▶ _EXERCISE PROMPT_
Only lines containing the string "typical" belong in the answer; copy all of them from the entries.
START SOURCE MATERIAL
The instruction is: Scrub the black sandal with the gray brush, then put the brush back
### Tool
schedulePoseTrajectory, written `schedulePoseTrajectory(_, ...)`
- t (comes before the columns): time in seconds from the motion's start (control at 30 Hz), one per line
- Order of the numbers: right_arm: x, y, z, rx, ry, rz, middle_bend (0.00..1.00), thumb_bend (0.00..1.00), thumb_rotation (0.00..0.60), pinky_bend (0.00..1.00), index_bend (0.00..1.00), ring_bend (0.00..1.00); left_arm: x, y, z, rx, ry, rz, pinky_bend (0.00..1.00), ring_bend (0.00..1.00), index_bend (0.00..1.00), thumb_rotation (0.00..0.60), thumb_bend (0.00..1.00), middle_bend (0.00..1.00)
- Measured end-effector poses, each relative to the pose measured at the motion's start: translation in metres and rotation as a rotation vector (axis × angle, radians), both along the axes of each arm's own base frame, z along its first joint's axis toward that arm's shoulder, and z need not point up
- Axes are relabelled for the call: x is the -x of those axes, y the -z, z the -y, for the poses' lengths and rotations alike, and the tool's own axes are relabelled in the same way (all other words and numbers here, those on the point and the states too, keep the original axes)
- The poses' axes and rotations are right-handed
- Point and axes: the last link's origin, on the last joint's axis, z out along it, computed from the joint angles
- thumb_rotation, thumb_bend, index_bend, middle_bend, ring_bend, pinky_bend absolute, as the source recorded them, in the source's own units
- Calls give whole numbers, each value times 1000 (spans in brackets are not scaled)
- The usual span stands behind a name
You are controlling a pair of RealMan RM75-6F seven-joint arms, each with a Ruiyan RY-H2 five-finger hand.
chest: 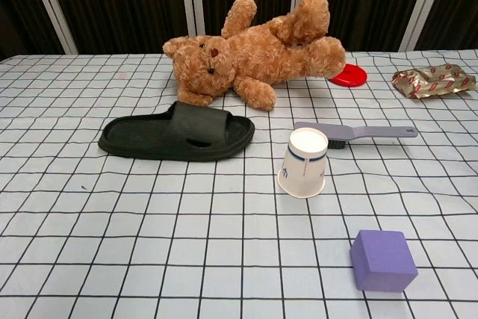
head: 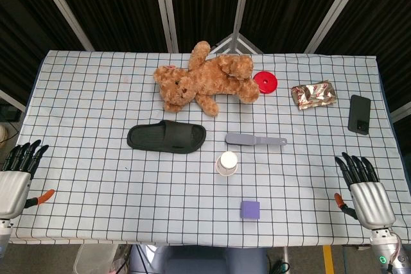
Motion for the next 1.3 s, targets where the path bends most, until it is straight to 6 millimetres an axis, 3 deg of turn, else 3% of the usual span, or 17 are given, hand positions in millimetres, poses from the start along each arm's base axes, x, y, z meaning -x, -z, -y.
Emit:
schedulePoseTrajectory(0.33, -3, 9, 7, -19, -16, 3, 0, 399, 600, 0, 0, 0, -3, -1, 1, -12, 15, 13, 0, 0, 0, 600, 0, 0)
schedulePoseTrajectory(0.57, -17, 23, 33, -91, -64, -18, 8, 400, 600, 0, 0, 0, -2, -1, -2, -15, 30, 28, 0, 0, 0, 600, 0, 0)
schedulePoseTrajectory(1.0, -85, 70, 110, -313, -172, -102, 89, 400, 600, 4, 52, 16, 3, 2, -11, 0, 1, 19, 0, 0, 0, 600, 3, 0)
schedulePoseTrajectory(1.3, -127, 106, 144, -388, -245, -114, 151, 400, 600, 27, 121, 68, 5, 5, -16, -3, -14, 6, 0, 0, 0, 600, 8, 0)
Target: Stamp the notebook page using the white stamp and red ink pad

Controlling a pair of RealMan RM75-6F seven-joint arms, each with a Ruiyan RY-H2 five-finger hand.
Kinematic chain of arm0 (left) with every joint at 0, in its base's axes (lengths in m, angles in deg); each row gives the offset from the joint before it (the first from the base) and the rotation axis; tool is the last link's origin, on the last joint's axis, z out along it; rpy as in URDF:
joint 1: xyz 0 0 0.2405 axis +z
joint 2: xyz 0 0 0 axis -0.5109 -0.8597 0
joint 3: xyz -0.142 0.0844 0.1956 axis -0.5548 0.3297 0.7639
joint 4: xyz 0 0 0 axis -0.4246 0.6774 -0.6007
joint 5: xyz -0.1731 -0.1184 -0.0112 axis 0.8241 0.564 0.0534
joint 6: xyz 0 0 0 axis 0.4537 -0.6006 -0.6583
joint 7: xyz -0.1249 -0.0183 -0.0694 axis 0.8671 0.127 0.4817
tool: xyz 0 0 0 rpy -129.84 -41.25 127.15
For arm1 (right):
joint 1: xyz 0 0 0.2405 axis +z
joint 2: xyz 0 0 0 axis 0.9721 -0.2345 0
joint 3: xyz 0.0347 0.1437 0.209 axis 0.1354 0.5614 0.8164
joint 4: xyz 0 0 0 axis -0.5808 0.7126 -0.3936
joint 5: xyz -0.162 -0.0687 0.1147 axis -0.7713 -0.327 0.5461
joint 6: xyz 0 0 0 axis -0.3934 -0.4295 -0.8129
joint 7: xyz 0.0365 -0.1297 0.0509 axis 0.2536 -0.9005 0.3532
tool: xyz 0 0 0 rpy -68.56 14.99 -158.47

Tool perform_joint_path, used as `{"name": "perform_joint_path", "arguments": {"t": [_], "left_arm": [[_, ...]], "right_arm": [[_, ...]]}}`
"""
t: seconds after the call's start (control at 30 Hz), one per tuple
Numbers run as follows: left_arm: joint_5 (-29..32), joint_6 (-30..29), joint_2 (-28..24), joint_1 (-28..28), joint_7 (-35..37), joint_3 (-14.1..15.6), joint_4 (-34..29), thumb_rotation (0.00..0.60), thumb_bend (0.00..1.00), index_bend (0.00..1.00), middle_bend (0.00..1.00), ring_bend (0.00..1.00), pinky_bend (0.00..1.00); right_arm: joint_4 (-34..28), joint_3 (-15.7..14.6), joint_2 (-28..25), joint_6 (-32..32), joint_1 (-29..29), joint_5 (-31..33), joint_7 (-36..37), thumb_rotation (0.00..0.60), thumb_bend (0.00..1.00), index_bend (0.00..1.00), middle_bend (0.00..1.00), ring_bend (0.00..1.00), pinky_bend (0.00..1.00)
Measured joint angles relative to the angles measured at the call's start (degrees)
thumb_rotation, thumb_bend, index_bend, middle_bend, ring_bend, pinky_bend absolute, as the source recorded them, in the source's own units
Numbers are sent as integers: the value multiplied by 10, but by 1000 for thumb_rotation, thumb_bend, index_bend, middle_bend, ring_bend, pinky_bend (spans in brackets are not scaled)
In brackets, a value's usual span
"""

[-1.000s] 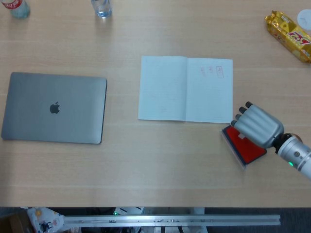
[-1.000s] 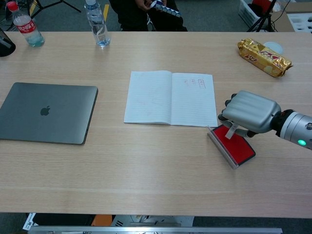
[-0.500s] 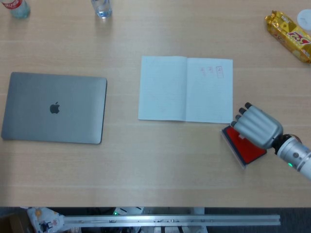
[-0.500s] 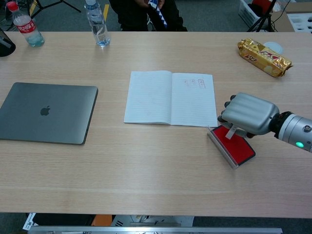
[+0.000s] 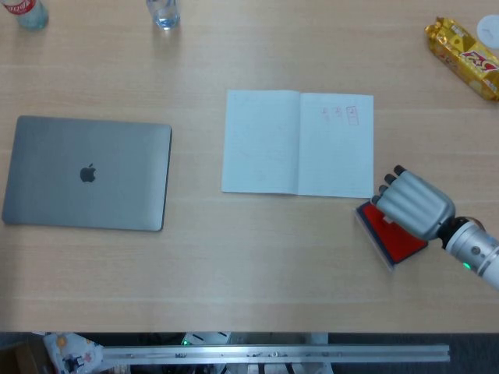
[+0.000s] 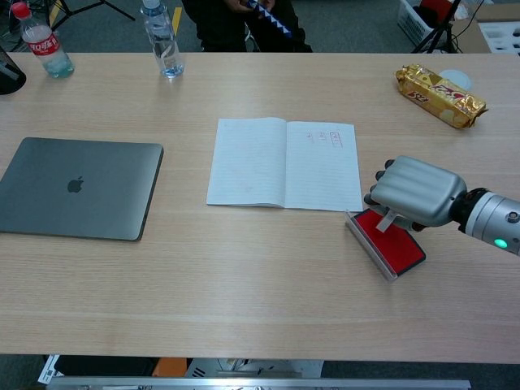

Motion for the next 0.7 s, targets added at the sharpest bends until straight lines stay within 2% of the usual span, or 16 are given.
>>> {"name": "perform_joint_path", "arguments": {"t": [0.23, 0.47, 0.7], "left_arm": [[0, 1, -1, 0, 0, 1, -1, 600, 208, 255, 83, 135, 21], [-2, 0, -4, -1, 0, 0, -6, 600, 208, 253, 82, 134, 21], [-6, 0, -4, -2, -4, 1, -12, 600, 207, 253, 82, 135, 21]], "right_arm": [[-2, -1, -3, 3, -3, -3, 0, 600, 430, 746, 598, 453, 423], [-35, 14, -29, 20, -5, 5, 20, 600, 430, 746, 598, 454, 423], [-91, 58, -76, 14, 11, 53, 46, 600, 430, 746, 599, 454, 423]]}}
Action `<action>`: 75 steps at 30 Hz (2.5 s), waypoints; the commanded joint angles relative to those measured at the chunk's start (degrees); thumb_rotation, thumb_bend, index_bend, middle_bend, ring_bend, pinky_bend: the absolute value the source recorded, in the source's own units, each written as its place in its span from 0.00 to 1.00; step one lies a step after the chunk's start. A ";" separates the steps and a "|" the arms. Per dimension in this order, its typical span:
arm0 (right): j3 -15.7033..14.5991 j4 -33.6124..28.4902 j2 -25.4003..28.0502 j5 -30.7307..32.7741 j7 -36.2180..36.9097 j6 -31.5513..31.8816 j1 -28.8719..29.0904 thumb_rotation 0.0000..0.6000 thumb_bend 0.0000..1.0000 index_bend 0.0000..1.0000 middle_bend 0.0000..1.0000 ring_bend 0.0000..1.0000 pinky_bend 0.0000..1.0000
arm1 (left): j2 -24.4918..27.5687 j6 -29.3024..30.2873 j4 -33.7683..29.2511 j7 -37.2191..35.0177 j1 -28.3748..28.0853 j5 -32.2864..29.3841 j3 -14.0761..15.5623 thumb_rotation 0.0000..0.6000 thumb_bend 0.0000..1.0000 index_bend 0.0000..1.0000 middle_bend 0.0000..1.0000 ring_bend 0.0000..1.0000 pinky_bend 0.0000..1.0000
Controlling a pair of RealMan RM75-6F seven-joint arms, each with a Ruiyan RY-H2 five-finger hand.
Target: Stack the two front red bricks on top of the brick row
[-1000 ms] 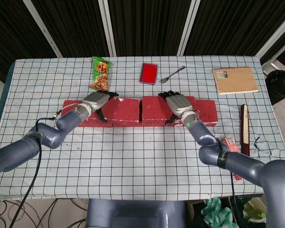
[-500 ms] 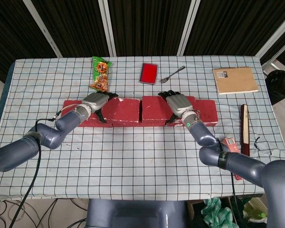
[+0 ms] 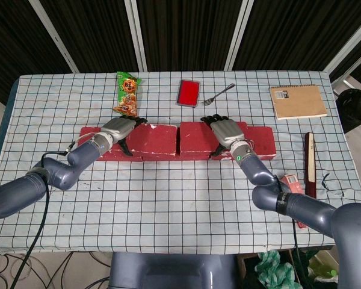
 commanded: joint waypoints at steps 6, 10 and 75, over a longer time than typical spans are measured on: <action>0.05 -0.44 0.20 0.24 -0.34 0.53 -0.13 1.00 0.00 0.07 0.07 0.04 0.11 | 0.59 0.77 -0.97 0.78 -0.20 -1.30 0.98 1.00 0.00 0.06 0.06 0.00 0.04; 0.02 -0.73 0.37 0.41 -0.56 0.64 -0.17 1.00 0.00 0.07 0.07 0.04 0.11 | 0.88 1.09 -1.54 1.11 -0.31 -2.02 1.40 1.00 0.00 0.06 0.06 0.00 0.06; 5.13 -16.97 13.01 -6.96 5.64 12.67 -8.83 1.00 0.00 0.05 0.07 0.03 0.11 | 20.33 20.47 -27.65 13.22 4.51 -9.98 7.89 1.00 0.05 0.03 0.05 0.00 0.16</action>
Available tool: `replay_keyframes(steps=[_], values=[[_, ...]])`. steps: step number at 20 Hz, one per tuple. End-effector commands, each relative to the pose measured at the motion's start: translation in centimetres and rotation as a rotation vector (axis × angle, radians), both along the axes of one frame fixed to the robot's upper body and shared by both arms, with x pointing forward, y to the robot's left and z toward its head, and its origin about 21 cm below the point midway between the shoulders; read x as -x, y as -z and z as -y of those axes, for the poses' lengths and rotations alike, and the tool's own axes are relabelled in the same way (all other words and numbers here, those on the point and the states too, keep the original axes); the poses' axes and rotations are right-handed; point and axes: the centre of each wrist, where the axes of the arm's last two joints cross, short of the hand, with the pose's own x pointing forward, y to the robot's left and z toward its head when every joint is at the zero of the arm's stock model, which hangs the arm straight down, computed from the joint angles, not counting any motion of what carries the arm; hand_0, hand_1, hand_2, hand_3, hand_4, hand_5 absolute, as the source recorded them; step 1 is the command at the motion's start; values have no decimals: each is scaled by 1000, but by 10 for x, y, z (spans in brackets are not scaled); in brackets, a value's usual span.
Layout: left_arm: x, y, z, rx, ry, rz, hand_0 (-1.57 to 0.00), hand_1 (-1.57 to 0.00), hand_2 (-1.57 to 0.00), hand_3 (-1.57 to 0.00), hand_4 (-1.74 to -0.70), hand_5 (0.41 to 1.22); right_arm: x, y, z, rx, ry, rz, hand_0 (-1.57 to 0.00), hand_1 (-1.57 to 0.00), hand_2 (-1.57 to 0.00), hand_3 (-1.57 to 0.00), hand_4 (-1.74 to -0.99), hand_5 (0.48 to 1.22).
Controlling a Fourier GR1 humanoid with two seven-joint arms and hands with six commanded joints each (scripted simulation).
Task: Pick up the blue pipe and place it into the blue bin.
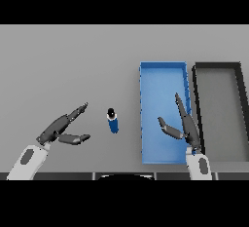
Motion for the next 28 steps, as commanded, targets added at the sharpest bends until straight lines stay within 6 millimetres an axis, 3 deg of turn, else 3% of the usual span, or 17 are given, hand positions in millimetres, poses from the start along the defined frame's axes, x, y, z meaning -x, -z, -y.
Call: replay_keyframes(steps=[1, 6, 10, 17, 22, 24, 26, 28], values=[[7, 4, 9, -2, 18, 5, 1, 1, 1, 1, -1170, 490, 0, 1, -3, -1, -2, -8, 1, 1, 1, 1, -1211, 613], [8, 17, 38, -19, 49, 24, 1, 1, 1, 1, -1186, 464, 2, -1, -7, -12, -3, 5, 1, 1, 1, 1, -1223, 620], [-4, 31, 59, -10, 47, -24, 1, 1, 1, 1, -1206, 468, 1, -6, -6, -8, 8, 4, 1, 1, 1, 1, -1229, 622], [-23, 53, 94, -21, 86, -40, 1, 1, 1, 1, -1136, 459, 6, -2, -2, -8, 17, 1, 1, 1, 1, 1, -1204, 607], [-28, 58, 119, 100, 115, -37, 1, 1, -1, 1, -1215, 533, 8, -2, 0, -23, 21, -8, 1, 1, 1, 1, -1206, 606], [-32, 56, 127, 127, 101, -39, 1, -40, -110, -43, -1267, 585, 10, 1, 1, -7, 24, -6, 1, 1, 1, 1, -1196, 603], [-33, 56, 133, 136, 81, -43, -100, -265, -357, -215, -1317, 651, 7, -3, 0, -20, 28, -15, 1, 1, 1, 1, -1198, 605], [-29, 62, 136, 179, 77, -82, -504, -677, -733, -703, -1416, 856, 4, -2, -1, -22, 30, -15, 1, 1, 1, 1, -1196, 604]])
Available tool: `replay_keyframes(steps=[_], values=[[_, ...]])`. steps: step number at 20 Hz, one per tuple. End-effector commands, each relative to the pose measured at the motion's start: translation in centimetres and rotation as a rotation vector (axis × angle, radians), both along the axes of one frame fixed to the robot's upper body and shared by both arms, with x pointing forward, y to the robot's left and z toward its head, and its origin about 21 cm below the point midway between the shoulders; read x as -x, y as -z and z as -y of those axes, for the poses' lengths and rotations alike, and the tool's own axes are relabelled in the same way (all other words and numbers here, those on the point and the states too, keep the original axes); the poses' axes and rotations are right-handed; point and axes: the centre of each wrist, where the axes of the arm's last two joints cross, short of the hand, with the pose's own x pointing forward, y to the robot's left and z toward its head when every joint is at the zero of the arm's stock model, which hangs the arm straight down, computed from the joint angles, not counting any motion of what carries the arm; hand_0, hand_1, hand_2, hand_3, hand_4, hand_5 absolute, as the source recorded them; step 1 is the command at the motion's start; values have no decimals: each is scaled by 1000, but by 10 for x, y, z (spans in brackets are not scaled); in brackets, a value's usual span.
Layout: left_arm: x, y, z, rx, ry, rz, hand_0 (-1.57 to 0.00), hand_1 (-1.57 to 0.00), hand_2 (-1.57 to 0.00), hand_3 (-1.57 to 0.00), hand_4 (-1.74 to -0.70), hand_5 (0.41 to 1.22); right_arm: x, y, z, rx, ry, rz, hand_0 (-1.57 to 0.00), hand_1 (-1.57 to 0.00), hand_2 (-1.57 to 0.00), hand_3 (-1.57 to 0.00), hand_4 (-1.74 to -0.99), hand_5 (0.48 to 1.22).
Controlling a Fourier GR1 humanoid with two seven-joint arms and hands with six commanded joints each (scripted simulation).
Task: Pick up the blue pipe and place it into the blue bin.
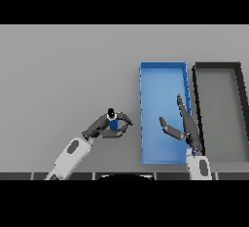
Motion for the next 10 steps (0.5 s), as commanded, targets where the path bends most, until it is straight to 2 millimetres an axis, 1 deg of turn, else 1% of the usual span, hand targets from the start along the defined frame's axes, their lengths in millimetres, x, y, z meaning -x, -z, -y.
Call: replay_keyframes(steps=[1, 2, 3, 4, 5, 6, 7, 8, 10], values=[[4, 1, 2, -8, 2, 11, -717, -856, -901, -877, -1477, 929, 1, 2, 1, -5, -3, -4, 1, 1, 1, 1, -1198, 604], [3, 1, 4, -21, 14, 18, -888, -999, -1035, -1009, -1526, 988, 1, 1, 3, -6, -6, -2, 1, 1, 1, 1, -1195, 604], [6, 2, 4, -13, 32, 20, -1025, -1113, -1142, -1102, -1567, 1034, 2, 3, 5, -6, -5, -3, 1, 1, 1, 1, -1196, 604], [4, 1, 6, -23, 38, 27, -1134, -1205, -1228, -1174, -1600, 1072, -2, -1, 4, -7, -3, 4, 1, 1, 1, 1, -1198, 604], [8, 3, 8, -11, 41, 51, -1221, -1278, -1296, -1225, -1626, 1101, -2, -1, 6, -1, -2, 0, 1, 1, 1, 1, -1195, 603], [9, 4, 8, -2, 36, 67, -1291, -1337, -1351, -1272, -1647, 1125, -1, 1, 3, 2, -10, 0, 1, 1, 1, 1, -1191, 602], [6, 5, 8, 0, 31, 74, -1347, -1384, -1395, -1317, -1665, 1144, -1, 2, 4, -3, -12, -4, 1, 1, 1, 1, -1190, 600], [10, 4, 12, 15, 31, 83, -1392, -1421, -1430, -1351, -1680, 1160, 0, 1, 1, -6, -11, 3, 1, 1, 1, 1, -1192, 602], [7, -9, 21, 59, 14, 118, -1456, -1475, -1481, -1406, -1702, 1182, -2, 0, 2, 4, -7, 0, 1, 1, 1, 1, -1189, 603]])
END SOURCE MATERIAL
▶ _WRITTEN RESPONSE_
Action `<action>`: 75 steps at 30 Hz (2.5 s), waypoints; the commanded joint angles relative to those measured at the chunk's start (degrees); thumb_rotation, thumb_bend, index_bend, middle_bend, ring_bend, pinky_bend: the absolute value the source recorded, in the source's own units, each written as its place in its span from 0.00 to 1.00; step one lies a step after the chunk's start. A ";" separates the steps and a "|" the arms. Per dimension in this order, its typical span:
 commanded: joint waypoints at steps 6, 10 and 75, over a longer time than typical spans are measured on: <action>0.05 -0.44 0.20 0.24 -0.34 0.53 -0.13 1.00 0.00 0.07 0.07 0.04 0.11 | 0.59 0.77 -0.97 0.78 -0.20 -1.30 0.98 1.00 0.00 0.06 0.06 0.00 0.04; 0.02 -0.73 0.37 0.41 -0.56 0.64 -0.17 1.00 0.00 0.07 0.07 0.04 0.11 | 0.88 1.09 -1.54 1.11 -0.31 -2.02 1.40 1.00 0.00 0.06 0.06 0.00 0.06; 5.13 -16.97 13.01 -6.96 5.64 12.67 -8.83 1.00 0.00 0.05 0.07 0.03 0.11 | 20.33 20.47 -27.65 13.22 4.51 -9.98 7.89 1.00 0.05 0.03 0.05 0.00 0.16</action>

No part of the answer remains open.